• _Exercise details_: Report each line from the data below that holds the word "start".

━━ Recorded information ━━

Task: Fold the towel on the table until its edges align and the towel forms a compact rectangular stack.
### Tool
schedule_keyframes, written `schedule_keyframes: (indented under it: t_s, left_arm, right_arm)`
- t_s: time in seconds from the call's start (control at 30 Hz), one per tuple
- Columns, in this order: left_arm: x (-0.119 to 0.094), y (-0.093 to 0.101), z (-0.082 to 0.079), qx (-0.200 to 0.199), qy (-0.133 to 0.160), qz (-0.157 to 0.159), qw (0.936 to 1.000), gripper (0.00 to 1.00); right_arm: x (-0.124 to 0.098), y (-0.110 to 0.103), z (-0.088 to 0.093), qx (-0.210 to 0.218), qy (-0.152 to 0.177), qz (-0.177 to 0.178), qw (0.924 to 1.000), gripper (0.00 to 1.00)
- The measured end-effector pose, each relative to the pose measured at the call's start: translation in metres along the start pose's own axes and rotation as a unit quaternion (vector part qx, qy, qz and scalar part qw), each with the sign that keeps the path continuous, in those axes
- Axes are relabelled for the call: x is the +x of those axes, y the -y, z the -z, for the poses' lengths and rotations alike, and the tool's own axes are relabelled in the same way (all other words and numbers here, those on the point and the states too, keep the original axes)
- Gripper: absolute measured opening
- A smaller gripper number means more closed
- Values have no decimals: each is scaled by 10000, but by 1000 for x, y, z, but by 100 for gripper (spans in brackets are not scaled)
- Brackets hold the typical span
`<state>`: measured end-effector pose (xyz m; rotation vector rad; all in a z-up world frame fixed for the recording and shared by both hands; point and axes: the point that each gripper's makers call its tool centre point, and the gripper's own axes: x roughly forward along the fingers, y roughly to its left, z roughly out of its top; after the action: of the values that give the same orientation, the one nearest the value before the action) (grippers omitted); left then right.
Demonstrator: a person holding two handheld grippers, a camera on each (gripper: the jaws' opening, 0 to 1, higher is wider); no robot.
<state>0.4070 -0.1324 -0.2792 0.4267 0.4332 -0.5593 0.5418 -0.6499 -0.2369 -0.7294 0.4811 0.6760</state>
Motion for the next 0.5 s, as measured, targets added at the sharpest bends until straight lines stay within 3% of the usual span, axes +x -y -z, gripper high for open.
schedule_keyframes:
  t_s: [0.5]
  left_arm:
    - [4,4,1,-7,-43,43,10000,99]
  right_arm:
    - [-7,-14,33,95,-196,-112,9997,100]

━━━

• _Result of the exercise_:
- t_s: time in seconds from the call's start (control at 30 Hz), one per tuple
- The measured end-effector pose, each relative to the pose measured at the call's start: translation in metres along the start pose's own axes and rotation as a unit quaternion (vector part qx, qy, qz and scalar part qw), each with the sign that keeps the path continuous, in those axes

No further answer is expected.